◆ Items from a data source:
....

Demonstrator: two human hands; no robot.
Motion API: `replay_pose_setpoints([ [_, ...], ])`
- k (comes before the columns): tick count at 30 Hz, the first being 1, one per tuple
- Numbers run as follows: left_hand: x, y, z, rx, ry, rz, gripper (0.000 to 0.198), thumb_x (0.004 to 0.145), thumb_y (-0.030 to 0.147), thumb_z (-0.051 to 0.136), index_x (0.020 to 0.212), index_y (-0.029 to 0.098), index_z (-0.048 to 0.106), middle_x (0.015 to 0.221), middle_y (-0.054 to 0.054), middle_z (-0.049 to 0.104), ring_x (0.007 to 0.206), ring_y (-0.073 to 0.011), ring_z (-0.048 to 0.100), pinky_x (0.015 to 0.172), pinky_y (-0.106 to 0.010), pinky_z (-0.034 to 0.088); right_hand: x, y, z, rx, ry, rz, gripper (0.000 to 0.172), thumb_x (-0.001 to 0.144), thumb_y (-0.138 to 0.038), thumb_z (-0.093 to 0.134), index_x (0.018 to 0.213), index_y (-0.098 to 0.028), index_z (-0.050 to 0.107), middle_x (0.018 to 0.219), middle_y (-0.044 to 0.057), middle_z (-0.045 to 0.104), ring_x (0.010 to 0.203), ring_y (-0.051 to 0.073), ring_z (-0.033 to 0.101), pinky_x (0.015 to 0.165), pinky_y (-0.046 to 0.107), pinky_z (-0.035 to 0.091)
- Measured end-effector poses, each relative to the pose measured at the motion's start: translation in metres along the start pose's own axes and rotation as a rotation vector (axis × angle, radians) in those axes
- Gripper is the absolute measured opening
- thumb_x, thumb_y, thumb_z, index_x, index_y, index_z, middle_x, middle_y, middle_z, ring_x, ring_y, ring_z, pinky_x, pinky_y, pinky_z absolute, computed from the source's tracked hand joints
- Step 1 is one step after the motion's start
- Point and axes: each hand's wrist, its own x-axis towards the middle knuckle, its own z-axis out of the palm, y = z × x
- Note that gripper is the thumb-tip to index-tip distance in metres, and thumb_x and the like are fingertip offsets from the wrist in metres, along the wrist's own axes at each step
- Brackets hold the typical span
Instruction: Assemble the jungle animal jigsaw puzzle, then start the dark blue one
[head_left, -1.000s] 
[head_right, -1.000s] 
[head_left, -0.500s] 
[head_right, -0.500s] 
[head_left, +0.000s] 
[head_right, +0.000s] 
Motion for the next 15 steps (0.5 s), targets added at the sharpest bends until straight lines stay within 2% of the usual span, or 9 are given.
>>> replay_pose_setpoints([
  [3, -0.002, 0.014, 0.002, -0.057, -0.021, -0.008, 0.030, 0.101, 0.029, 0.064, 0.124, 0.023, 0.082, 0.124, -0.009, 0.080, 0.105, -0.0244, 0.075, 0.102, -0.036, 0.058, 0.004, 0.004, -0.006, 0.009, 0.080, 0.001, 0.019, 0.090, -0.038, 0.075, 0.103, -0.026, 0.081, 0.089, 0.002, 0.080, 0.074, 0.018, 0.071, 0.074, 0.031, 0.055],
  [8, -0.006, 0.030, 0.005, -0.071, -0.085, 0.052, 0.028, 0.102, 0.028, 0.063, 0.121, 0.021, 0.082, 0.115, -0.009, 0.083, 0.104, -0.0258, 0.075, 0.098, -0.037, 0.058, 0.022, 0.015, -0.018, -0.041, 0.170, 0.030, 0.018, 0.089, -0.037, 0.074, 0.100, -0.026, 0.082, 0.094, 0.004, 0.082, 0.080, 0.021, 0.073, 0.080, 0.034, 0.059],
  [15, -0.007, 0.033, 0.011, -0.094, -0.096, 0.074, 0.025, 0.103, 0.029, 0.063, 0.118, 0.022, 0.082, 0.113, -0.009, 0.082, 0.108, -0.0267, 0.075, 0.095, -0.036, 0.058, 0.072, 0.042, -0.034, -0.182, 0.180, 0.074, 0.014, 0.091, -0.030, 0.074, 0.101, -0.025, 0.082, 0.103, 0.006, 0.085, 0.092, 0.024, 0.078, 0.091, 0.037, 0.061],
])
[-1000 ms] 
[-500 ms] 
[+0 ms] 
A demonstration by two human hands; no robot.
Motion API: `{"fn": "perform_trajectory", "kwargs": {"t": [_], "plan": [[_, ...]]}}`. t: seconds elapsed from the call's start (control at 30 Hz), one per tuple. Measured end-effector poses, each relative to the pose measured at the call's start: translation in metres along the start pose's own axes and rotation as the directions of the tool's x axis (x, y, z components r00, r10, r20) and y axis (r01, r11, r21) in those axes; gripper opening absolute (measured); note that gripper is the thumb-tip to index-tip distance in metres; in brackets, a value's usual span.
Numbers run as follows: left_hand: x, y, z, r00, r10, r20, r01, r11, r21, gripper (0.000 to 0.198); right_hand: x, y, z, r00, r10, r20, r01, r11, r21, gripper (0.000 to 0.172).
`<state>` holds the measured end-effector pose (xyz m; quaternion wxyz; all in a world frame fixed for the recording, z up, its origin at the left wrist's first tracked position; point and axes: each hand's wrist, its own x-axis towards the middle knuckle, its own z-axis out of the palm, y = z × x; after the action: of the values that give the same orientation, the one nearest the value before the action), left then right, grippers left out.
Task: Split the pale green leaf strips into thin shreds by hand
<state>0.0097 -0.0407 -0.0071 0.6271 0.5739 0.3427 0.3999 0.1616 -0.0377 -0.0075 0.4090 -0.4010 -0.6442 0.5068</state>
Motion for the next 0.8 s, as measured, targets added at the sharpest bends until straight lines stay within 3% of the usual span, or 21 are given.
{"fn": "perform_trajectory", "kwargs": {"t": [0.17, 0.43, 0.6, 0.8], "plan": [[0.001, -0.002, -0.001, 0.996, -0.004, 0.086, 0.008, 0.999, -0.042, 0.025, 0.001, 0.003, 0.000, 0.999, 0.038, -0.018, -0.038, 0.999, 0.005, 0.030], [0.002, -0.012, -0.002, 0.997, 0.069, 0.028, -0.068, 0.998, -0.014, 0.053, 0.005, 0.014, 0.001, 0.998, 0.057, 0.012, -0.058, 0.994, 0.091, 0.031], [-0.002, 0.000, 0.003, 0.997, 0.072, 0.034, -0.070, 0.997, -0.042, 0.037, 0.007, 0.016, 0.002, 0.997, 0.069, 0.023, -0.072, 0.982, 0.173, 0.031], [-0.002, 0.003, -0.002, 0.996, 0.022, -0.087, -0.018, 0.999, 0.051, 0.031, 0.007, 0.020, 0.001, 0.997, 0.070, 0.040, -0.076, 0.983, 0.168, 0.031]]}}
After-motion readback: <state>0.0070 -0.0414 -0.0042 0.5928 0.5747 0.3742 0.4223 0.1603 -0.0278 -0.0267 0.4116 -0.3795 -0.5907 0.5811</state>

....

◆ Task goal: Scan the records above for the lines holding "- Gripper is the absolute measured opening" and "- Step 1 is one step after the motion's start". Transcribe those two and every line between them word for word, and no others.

◆ Problem solution:
- Gripper is the absolute measured opening
- thumb_x, thumb_y, thumb_z, index_x, index_y, index_z, middle_x, middle_y, middle_z, ring_x, ring_y, ring_z, pinky_x, pinky_y, pinky_z absolute, computed from the source's tracked hand joints
- Step 1 is one step after the motion's start

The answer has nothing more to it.